▶ Work to complete: Please make sure what you return matches the listing below exactly, minus its pictures.

(Data excerpt Opens)

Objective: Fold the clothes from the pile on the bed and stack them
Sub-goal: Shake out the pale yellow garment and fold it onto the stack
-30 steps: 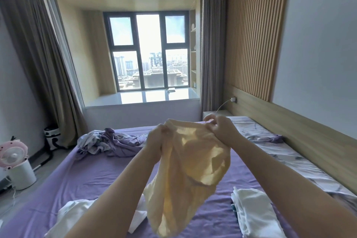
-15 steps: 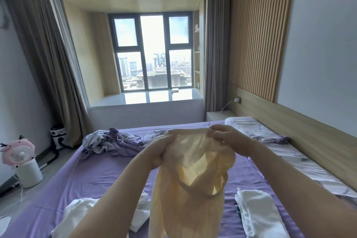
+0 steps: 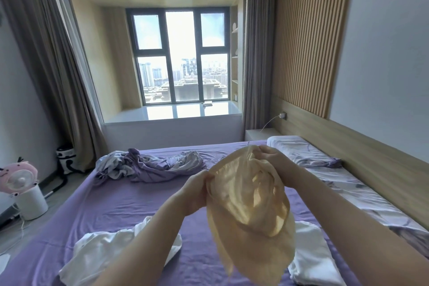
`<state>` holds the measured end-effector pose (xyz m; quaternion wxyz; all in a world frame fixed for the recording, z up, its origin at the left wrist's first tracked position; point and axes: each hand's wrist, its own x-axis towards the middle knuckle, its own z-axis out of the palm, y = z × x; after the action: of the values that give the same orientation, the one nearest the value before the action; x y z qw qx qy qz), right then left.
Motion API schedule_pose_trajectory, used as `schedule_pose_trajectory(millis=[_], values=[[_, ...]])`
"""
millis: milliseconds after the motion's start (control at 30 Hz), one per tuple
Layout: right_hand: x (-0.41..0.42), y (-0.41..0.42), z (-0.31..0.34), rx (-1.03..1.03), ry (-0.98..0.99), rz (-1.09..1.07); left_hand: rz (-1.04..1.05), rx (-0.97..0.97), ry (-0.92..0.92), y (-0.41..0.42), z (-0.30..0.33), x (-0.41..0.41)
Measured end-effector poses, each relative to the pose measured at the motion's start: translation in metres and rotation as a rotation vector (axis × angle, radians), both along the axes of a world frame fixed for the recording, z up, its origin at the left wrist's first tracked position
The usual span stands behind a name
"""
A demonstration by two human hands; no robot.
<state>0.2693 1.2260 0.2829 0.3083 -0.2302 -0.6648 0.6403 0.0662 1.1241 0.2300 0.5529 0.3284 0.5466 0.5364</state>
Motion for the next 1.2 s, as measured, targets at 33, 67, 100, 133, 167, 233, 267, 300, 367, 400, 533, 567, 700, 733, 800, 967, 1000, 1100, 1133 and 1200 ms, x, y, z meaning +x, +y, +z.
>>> schedule_pose_trajectory(millis=[33, 67, 100, 133, 167, 233, 267, 300, 367, 400, 533, 567, 700, 733, 800, 967, 1000, 1100, 1133, 1200], values=[[0.002, 0.001, -0.002, 0.016, -0.03, -0.04, -0.022, 0.033, -0.065, 0.001, 0.001, 0.003], [0.004, 0.003, -0.004, 0.04, -0.067, -0.091, -0.044, 0.071, -0.108, 0.001, 0.003, 0.005], [0.006, 0.006, -0.007, 0.069, -0.114, -0.141, -0.057, 0.102, -0.137, 0.002, 0.006, 0.006], [0.008, 0.008, -0.009, 0.096, -0.164, -0.185, -0.067, 0.127, -0.17, 0.004, 0.008, 0.006], [0.01, 0.009, -0.012, 0.12, -0.207, -0.221, -0.079, 0.146, -0.208, 0.005, 0.01, 0.006], [0.012, 0.012, -0.018, 0.137, -0.253, -0.266, -0.112, 0.181, -0.273, 0.007, 0.014, 0.006], [0.013, 0.012, -0.02, 0.13, -0.259, -0.27, -0.132, 0.199, -0.301, 0.008, 0.016, 0.006], [0.013, 0.012, -0.021, 0.125, -0.266, -0.261, -0.15, 0.217, -0.334, 0.009, 0.017, 0.006], [0.013, 0.01, -0.023, 0.158, -0.292, -0.232, -0.182, 0.245, -0.385, 0.01, 0.018, 0.007], [0.013, 0.009, -0.023, 0.182, -0.3, -0.217, -0.192, 0.257, -0.397, 0.01, 0.019, 0.007], [0.004, -0.007, -0.024, 0.192, -0.256, -0.08, -0.221, 0.273, -0.458, 0.014, 0.017, 0.005], [0.0, -0.011, -0.025, 0.194, -0.254, -0.046, -0.22, 0.27, -0.463, 0.015, 0.017, 0.005], [-0.02, -0.02, -0.034, 0.23, -0.242, -0.06, -0.181, 0.251, -0.404, 0.014, 0.017, 0.001], [-0.023, -0.021, -0.036, 0.217, -0.222, -0.069, -0.149, 0.233, -0.357, 0.014, 0.017, -0.002], [-0.027, -0.02, -0.038, 0.166, -0.178, -0.088, -0.026, 0.166, -0.199, 0.012, 0.016, -0.008], [-0.026, -0.015, -0.04, 0.063, -0.107, -0.203, 0.171, 0.058, 0.083, 0.0, 0.01, -0.023], [-0.026, -0.014, -0.04, 0.062, -0.099, -0.223, 0.189, 0.068, 0.087, -0.002, 0.008, -0.026], [-0.027, -0.014, -0.039, 0.108, -0.113, -0.26, 0.183, 0.113, 0.011, -0.006, 0.005, -0.034], [-0.027, -0.015, -0.038, 0.134, -0.126, -0.267, 0.168, 0.124, -0.037, -0.007, 0.005, -0.034], [-0.028, -0.014, -0.038, 0.171, -0.141, -0.277, 0.145, 0.132, -0.13, -0.007, 0.006, -0.033]])
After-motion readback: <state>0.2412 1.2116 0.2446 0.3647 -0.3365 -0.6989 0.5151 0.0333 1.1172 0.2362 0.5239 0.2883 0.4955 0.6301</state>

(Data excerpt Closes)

▶ Result for this exercise:
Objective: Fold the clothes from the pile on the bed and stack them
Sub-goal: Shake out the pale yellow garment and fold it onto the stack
-30 steps: 
-15 steps: 
+0 steps: 
`<state>` holds the measured end-effector pose (xyz m; quaternion wxyz; all in a world frame fixed for the recording, z up, its origin at the left wrist's first tracked position; point and axes: each hand's wrist, its own x-axis towards the middle knuckle, its own z-axis out of the palm, y = z × x; after the action: of the values that give the same orientation, the one nearest the value before the action; x y z qw qx qy qz), right then left.
Motion API schedule_pose_trajectory, used as `schedule_pose_trajectory(millis=[_], values=[[_, ...]])`
"""
millis: milliseconds after the motion's start (control at 30 Hz), one per tuple
Layout: right_hand: x (-0.41..0.42), y (-0.41..0.42), z (-0.31..0.34), rx (-1.03..1.03), ry (-0.98..0.99), rz (-1.09..1.07); left_hand: rz (-1.04..1.05), rx (-0.97..0.97), ry (-0.92..0.92), y (-0.41..0.42), z (-0.30..0.33), x (-0.41..0.41)
Measured end-effector poses, each relative to the pose measured at the motion's start: translation in metres and rotation as a rotation vector (axis × angle, radians), both along the axes of a world frame fixed for the recording, z up, its origin at the left wrist's first tracked position
The usual span stands behind a name
"""
A demonstration by two human hands; no robot.
<state>0.2693 1.2260 0.2829 0.3083 -0.2302 -0.6648 0.6403 0.0662 1.1241 0.2300 0.5529 0.3284 0.5466 0.5364</state>
Motion for the next 1.2 s, as measured, targets at 33, 67, 100, 133, 167, 233, 267, 300, 367, 400, 533, 567, 700, 733, 800, 967, 1000, 1100, 1133 and 1200 ms, x, y, z meaning +x, +y, +z.
>>> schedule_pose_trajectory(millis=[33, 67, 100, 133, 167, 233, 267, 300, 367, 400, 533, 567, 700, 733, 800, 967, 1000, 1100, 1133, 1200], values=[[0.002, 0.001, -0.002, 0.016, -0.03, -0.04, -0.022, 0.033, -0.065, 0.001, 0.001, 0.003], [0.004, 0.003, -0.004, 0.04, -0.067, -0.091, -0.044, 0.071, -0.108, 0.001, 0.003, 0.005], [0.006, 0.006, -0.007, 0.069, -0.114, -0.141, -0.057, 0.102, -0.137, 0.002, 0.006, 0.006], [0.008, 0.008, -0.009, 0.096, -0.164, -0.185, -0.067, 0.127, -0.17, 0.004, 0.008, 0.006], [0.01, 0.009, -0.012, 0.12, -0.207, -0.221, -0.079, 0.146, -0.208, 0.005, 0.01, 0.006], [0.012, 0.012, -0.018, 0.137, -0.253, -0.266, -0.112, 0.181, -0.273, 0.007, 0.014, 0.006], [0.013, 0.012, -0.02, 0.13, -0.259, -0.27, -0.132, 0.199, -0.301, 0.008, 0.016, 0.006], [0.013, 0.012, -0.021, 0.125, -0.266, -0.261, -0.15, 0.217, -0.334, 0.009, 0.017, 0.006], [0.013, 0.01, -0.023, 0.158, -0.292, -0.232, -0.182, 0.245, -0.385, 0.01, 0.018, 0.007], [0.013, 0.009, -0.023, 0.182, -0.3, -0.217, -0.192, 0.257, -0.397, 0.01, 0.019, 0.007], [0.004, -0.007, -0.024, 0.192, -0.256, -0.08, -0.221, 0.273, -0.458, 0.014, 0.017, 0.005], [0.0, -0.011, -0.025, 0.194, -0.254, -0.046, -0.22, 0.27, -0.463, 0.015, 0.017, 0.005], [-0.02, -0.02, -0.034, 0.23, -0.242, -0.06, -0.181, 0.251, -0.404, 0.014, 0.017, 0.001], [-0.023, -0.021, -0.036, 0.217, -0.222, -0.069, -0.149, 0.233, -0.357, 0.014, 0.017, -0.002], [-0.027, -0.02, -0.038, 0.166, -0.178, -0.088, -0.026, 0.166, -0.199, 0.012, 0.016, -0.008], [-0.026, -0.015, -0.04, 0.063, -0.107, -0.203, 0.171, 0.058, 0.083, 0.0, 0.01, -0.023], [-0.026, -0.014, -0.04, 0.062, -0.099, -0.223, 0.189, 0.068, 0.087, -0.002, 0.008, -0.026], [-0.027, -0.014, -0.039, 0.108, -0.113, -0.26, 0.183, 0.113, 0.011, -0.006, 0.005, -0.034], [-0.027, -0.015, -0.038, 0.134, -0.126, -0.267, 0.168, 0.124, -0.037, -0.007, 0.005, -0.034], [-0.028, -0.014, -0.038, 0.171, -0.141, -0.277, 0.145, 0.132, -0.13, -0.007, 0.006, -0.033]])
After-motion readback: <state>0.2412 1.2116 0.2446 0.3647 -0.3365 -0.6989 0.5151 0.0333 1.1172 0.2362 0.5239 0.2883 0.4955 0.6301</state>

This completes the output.